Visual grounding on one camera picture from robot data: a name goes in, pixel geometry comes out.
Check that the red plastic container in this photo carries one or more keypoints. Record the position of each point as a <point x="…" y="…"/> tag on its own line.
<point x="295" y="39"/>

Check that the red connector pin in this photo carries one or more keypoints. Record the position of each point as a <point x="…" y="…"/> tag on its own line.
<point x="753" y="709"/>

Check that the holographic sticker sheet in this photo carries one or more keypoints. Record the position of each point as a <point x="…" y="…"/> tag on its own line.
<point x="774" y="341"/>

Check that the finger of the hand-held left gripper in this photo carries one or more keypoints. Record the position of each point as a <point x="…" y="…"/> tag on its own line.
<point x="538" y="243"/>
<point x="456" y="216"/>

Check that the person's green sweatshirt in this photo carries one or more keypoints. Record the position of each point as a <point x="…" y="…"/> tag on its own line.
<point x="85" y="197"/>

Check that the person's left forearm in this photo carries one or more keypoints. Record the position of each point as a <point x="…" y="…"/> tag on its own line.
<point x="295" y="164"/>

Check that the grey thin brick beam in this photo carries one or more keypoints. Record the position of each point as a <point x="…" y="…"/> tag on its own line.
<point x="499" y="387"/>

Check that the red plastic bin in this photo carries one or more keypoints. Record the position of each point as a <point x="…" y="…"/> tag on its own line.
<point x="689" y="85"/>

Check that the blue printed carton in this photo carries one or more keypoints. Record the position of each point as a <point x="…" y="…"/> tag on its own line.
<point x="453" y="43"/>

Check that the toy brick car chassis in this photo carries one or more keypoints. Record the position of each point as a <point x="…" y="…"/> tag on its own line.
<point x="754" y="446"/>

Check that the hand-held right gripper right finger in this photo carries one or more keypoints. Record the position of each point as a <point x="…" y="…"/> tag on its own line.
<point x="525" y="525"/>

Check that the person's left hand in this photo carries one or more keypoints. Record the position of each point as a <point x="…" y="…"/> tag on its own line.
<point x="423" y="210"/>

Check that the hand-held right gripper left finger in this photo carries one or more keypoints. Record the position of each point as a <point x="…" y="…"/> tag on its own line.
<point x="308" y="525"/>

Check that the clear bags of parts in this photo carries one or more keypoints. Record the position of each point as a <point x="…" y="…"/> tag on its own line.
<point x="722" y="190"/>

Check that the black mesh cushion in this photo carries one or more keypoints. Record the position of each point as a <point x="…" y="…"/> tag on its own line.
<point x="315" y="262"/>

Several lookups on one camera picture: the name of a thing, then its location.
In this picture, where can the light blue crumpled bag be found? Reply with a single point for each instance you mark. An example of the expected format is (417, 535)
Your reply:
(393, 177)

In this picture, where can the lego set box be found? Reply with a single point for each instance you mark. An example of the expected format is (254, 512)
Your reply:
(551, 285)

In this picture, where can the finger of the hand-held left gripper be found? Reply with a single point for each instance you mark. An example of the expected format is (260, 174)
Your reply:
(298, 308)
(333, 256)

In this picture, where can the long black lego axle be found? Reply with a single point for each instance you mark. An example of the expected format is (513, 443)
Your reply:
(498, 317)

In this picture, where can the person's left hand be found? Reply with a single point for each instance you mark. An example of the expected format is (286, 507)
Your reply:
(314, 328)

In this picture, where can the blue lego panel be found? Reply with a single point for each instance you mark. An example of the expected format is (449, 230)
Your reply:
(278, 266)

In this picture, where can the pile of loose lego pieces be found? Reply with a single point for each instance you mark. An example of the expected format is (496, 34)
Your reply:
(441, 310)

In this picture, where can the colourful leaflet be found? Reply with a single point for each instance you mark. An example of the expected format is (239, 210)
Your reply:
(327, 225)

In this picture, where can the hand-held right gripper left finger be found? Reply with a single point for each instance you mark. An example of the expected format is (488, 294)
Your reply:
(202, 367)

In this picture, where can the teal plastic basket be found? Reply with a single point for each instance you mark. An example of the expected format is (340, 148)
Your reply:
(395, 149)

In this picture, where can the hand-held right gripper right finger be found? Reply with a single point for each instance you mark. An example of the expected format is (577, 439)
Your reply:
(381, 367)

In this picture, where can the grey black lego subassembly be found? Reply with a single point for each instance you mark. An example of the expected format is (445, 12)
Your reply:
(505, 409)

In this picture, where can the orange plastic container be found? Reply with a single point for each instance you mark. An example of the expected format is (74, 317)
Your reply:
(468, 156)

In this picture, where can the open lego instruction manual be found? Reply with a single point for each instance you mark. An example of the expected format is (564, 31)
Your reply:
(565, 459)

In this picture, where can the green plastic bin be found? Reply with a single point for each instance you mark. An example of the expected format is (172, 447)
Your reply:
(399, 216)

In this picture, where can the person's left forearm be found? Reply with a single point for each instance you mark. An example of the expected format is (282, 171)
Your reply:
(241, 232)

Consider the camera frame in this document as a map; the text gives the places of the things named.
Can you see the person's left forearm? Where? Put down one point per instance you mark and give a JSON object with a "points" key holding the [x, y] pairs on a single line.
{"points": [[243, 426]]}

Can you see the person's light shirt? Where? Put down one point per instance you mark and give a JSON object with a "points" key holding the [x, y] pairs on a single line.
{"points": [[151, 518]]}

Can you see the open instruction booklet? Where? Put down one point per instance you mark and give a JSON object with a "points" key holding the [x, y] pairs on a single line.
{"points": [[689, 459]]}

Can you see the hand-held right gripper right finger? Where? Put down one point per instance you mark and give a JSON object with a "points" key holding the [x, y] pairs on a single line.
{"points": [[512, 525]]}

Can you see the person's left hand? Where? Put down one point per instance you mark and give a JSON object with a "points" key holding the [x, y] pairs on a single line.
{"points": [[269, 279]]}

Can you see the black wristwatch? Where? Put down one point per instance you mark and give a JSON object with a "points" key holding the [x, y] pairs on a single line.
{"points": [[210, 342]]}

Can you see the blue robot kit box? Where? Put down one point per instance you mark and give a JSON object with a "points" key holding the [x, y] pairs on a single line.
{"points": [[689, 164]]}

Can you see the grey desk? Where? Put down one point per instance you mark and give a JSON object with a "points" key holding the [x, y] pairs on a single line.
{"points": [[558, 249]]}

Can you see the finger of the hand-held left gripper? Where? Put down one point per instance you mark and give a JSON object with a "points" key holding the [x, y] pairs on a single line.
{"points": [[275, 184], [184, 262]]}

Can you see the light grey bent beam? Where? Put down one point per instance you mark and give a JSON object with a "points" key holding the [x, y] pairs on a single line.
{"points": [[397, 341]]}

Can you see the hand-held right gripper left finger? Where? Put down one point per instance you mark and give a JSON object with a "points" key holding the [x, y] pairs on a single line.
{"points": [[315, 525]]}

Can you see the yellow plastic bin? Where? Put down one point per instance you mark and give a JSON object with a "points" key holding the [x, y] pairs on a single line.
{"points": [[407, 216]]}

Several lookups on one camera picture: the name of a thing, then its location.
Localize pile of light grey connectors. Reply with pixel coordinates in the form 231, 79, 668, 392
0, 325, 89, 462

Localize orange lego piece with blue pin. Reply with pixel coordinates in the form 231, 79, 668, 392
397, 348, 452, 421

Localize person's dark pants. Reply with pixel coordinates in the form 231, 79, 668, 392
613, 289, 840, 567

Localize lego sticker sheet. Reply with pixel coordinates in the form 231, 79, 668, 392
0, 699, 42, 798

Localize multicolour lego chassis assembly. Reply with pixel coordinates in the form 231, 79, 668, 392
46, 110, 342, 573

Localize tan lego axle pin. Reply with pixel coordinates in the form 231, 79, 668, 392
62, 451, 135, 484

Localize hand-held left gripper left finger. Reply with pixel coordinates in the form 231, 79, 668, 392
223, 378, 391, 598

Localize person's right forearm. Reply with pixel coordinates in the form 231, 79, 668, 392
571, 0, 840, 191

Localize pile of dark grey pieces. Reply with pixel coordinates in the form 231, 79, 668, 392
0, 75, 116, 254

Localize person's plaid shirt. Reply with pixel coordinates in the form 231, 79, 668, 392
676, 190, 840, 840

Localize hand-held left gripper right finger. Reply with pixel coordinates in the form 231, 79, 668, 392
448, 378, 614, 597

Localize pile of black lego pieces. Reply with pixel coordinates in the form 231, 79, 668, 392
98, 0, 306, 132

| PROBLEM DESCRIPTION |
Copy each line from the records above that includes the string "camera".

| EXERCISE ANSWER |
Visual grounding on one camera picture from robot data: a name goes in, pixel geometry comes out.
Several lookups on one camera picture: the name of a thing, then its location.
Consider the camera frame in this document as a map; the text gives the places of the things named.
Several lookups on one camera picture: the name of a thing, then its location.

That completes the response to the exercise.